La principal atracción del documental era, naturalmente, la entrevista con Carl Rudolf Schiller, que había sido filmada varios meses antes de su muerte, en Berlín. Fue un poco como una aparición; un fantasma resucitado. Yo recordé, de pronto, todas las veces que lo había visto hablar en coloquios y el asombro que me había producido el carisma de ese teólogo, ese tribuno que concitaba el entusiasmo de las masas, que tenía fe en Alemania después del destino siniestro que había infligido a este siglo. También rememoré nuestro primer encuentro en casa de los Perlman, seis años antes. Aquel incansable viajero, aquel hombre de firmes convicciones, aquel creyente, me había causado una gran impresión. Todo había acabado, sin embargo: él ya no existía y, por más que sus labios se movieran en la filmación, era otro Schiller, un falso Schiller, un Schiller que sobreviviría eternamente al hombre de carne y hueso, pero a fin de cuentas un Schiller de papel.

¿Qué decía? Decía que había que creer en Dios a pesar de todo. Ser como Job: amar por amar, sin compensación, amarlo todo contra todo, amar sin queja ni lamentación, desde el fondo de la injusticia, en el seno de las tinieblas, dar gracias a Dios y adorarlo sin motivo, sin condición, sin esperanza ni pesadumbre.
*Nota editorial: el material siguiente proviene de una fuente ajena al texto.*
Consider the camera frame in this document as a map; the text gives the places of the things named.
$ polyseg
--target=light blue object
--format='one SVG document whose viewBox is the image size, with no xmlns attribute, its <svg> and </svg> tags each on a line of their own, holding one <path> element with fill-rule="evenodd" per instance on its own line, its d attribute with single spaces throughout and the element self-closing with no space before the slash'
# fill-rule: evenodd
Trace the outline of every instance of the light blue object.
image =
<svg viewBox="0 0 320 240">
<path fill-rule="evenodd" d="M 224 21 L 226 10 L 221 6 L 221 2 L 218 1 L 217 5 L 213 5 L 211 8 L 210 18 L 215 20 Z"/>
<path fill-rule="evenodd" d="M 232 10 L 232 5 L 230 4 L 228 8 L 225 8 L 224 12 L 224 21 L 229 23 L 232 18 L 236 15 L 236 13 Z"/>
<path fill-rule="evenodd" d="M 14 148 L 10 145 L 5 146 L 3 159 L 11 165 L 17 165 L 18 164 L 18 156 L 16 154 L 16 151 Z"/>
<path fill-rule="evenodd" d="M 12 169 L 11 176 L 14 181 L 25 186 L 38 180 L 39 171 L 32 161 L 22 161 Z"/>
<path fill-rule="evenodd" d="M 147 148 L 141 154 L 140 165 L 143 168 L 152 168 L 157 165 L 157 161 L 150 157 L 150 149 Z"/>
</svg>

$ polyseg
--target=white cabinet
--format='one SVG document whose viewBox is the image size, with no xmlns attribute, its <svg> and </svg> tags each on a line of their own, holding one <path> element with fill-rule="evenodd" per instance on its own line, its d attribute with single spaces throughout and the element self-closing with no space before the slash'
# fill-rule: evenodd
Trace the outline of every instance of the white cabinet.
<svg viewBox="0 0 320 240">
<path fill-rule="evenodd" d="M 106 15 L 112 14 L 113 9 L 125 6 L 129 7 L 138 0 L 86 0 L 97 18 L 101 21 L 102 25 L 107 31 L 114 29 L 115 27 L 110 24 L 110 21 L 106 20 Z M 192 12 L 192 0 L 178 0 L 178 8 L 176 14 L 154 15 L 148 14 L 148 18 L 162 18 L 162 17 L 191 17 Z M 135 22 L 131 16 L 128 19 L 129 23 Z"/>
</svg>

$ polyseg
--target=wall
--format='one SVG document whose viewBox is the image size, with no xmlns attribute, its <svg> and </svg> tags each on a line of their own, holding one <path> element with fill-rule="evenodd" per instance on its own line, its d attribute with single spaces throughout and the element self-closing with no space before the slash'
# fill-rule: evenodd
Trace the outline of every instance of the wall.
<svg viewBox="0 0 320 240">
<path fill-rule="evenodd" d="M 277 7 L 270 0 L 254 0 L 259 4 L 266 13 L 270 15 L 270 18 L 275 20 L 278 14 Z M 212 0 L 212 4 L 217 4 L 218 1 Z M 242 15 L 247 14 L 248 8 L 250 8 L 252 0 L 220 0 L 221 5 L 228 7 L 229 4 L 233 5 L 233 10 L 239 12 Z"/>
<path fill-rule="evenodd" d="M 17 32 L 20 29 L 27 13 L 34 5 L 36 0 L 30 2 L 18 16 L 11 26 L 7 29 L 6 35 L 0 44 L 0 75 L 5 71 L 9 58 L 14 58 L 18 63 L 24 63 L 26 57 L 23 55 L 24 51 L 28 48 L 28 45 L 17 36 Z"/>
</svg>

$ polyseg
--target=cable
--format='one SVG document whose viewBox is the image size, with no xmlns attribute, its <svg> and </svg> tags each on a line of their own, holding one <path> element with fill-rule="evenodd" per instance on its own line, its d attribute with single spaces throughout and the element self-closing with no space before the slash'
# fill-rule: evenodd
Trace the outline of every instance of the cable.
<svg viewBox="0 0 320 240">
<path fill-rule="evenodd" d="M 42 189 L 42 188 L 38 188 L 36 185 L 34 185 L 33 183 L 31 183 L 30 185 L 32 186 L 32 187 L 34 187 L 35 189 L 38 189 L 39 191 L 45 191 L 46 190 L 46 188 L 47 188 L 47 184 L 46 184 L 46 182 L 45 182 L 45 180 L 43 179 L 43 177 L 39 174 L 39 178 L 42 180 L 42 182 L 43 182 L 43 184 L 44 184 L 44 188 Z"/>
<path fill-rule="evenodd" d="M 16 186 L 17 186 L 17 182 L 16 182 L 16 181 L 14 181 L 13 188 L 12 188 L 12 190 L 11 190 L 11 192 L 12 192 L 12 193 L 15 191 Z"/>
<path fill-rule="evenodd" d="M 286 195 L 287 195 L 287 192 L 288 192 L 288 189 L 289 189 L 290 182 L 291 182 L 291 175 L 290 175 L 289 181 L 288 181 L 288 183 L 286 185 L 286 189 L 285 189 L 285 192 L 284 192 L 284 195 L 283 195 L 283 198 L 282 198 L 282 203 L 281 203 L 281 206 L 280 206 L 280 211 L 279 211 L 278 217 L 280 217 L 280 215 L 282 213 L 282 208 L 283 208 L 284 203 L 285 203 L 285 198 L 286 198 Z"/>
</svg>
O tal vez dijera lo contrario: decía que escarnecía a Dios, que mientras viviera no dejaría nunca de proclamar su indignación y que, si Dios existía, tenía que estar a la fuerza ausente de la historia. Pero si era impotente, ¿quién era, entonces? La verdad es que ya no lo sé. Recuerdo más que nada haber visto que sus labios finos se movían tan pronto con rapidez como casi al ralentí; recuerdo sus ojos pálidos e inexpresivos que miraban al vacío o bien hacia mí, como si me sondearan; recuerdo su piel transparente, como un velo evanescente, cubierta sin embargo de manchas en las sienes, como si estuviera tatuada; recuerdo su rostro en un primer plano y a pesar de ello borroso, cada vez más lejano e incierto.

Hablaba con una voz extraña que parecía vacilar entre los graves y los agudos, una voz exaltada y temblorosa, con frases dichas a tirones, como si quisiera retener las palabras, o bien como si éstas se precipitaran hasta su boca antes incluso de que hubiera decidido articularlas, como si fuera necesario que hablara, que hablara sin freno, sin parar jamás.
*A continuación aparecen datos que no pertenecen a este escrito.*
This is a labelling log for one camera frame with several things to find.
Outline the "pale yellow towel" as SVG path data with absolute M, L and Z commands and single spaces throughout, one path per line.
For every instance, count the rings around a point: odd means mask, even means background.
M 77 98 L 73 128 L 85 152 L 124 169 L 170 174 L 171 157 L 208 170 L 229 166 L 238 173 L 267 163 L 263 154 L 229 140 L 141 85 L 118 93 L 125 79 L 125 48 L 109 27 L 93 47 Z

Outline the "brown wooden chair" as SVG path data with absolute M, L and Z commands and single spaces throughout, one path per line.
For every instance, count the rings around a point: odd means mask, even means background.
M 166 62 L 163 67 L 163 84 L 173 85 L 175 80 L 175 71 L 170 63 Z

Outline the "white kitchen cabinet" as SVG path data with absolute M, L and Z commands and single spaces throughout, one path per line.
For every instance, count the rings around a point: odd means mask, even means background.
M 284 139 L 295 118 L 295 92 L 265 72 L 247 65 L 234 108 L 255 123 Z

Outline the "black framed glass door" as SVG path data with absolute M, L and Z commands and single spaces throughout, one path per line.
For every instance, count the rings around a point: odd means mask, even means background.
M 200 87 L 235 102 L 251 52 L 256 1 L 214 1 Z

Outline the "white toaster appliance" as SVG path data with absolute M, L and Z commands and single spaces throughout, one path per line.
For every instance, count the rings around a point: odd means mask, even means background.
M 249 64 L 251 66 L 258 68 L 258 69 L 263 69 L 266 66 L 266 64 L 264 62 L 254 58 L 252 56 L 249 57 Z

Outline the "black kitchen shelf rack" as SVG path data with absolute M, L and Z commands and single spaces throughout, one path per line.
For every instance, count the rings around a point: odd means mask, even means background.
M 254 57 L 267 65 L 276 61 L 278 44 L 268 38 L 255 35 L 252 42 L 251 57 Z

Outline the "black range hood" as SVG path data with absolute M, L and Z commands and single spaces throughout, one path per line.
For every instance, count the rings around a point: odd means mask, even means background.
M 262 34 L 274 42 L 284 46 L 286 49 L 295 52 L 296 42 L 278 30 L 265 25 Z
La secuencia siguiente mostraba a Ron Bronstein, vestido con una camisa deportiva de color crudo y pantalón corto marrón, sentado con desparpajo en la terraza de un café de Jerusalén.

–Hoy ya no se puede decir que el Mesías ha venido. De igual manera, no se puede decir que Israel es la Redención después del sufrimiento, porque no hay sentido alguno en el sufrimiento, contrariamente a lo que afirman ciertos teólogos judíos y contrariamente a los llamados sionistas cristianos, que asimilan el regreso de los judíos a su tierra a una escatología cristiana, destinada a cumplir la profecía de la conversión última de los judíos al cristianismo. Yo sostengo que esta teología es antisemita porque celebra la formación de un Estado judío como piedra angular de una conversión que remite a la aniquilación de los judíos y al triunfo de Cristo. ¿Por qué los cristianos no acaban de hacerse plenamente cargo del Ahavat Israel, el amor incondicional del pueblo judío?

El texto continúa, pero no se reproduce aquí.